**What to work on:**
Images excluded, reproduce each line of the records exactly as it stands.

**Records excerpted from a collection:**
=== Begin Enclosure ===

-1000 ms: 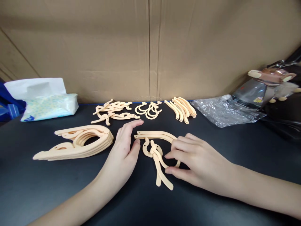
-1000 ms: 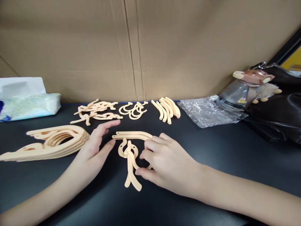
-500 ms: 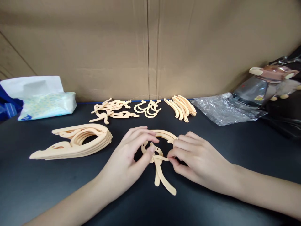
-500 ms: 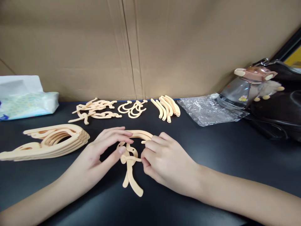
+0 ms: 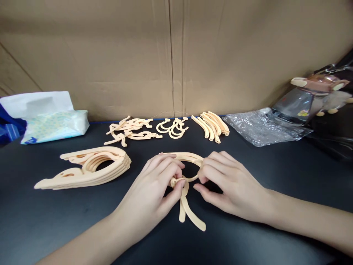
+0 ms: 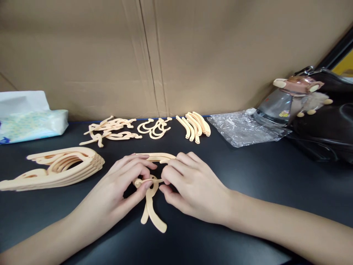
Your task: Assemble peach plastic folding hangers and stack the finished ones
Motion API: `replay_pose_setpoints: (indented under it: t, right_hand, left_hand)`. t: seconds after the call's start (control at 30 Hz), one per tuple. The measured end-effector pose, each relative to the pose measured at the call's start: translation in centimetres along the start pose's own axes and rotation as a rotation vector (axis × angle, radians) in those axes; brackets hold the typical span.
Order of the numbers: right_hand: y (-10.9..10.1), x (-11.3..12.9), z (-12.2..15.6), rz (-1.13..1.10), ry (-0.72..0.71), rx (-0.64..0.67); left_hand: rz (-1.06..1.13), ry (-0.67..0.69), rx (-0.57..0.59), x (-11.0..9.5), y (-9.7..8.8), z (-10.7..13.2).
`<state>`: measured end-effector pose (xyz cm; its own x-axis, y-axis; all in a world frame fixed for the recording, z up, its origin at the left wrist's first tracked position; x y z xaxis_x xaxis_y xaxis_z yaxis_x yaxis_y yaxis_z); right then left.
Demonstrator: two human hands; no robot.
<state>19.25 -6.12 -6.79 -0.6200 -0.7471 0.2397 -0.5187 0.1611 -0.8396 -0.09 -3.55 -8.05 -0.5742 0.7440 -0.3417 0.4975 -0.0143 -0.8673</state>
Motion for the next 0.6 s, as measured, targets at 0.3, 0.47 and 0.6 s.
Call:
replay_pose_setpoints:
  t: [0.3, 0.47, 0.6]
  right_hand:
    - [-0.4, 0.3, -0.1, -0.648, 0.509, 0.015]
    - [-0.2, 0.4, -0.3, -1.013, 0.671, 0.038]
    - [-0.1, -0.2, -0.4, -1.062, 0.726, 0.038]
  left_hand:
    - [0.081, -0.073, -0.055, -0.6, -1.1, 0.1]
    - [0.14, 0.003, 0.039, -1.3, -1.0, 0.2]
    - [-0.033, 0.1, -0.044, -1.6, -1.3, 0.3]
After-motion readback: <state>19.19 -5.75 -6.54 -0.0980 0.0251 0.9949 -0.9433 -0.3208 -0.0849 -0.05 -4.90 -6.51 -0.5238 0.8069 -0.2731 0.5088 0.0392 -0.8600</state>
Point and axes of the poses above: each hand's wrist, its own z-axis away from the middle knuckle, its own y-axis out of the palm, x = y × z, the point moved 2 cm from there along -z, towards the middle knuckle, and after that the axes turned 4 degrees about -z, right-handed, at the moved point
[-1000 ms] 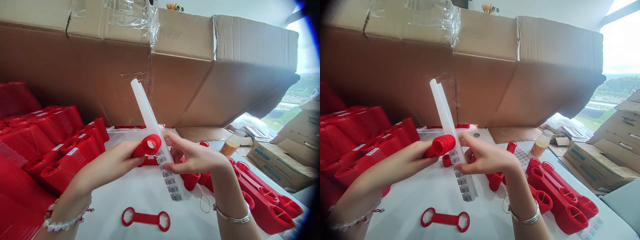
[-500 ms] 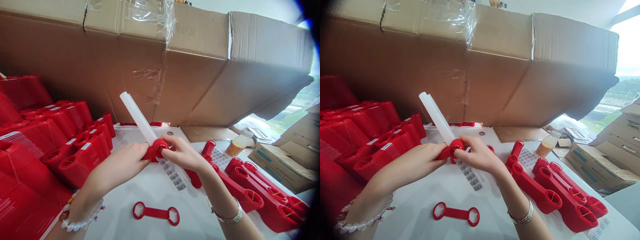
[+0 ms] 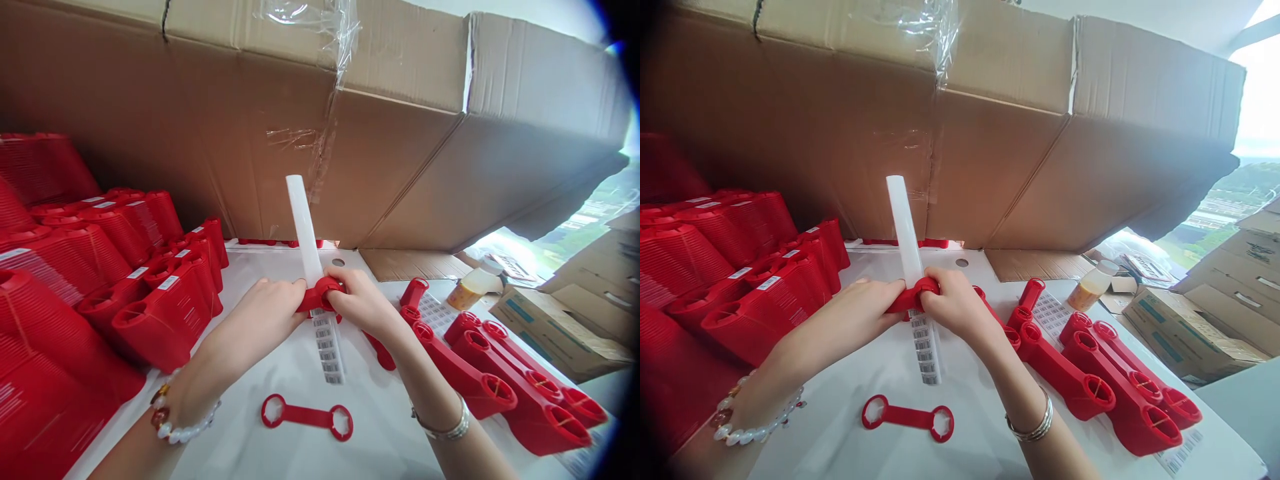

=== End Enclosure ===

**Completed task:**
-1000 ms: 
-1000 ms: 
-500 ms: 
-500 ms: 
+0 ms: 
+0 ms: 
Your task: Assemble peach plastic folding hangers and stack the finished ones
Motion API: `replay_pose_setpoints: (indented under it: t, right_hand, left_hand)`. t: seconds after the call's start (control at 30 Hz), one per tuple. The measured end-effector pose, each relative to the pose measured at the call's start: translation in centimetres along the start pose's own axes and rotation as a rotation vector (axis × angle, radians) in those axes; brackets hold the typical span.
Order of the numbers: right_hand: y (-10.9..10.1), x (-11.3..12.9), z (-12.2..15.6), rz (-1.13..1.10), ry (-0.72..0.71), rx (-0.64..0.67); left_hand: rz (-1.06..1.13), ry (-0.67..0.69), rx (-0.57..0.59), x (-11.0..9.5), y (-9.7..8.8), z (-10.7..13.2).
`<state>`: measured end-effector pose (xyz cm; its own x-axis, y-axis; all in a world frame fixed for the recording, z up, its origin at the left wrist's first tracked position; x y z xaxis_x xaxis_y xaxis_z yaxis_x yaxis_y yaxis_z); right then left.
Demonstrator: two human hands; no robot.
<state>19.25 -6.12 -6.79 -0.6200 -0.7471 0.2397 -0.5187 0.1611 -0.8396 -0.09 -3.55 -8.05 -0.5742 0.7440 -0.3417 0.4975 -0.0143 -0.8673</state>
Motion for the next 0.6 s, as measured, targets at 0.3, 0.47 and 0.6 s.
Call:
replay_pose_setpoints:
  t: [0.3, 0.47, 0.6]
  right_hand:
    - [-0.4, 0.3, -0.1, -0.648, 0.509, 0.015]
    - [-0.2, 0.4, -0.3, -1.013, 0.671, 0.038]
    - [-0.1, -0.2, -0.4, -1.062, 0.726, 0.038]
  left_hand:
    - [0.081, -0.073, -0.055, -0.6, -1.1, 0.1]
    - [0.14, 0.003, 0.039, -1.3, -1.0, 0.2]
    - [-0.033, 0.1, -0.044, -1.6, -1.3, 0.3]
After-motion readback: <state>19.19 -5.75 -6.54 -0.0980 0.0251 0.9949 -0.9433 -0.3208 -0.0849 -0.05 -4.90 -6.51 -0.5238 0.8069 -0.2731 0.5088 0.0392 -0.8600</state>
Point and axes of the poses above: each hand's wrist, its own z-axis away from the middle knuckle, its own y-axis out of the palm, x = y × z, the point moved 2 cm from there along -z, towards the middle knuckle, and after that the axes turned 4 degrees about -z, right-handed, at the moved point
[-1000 ms] 
[-500 ms] 
[+0 ms] 

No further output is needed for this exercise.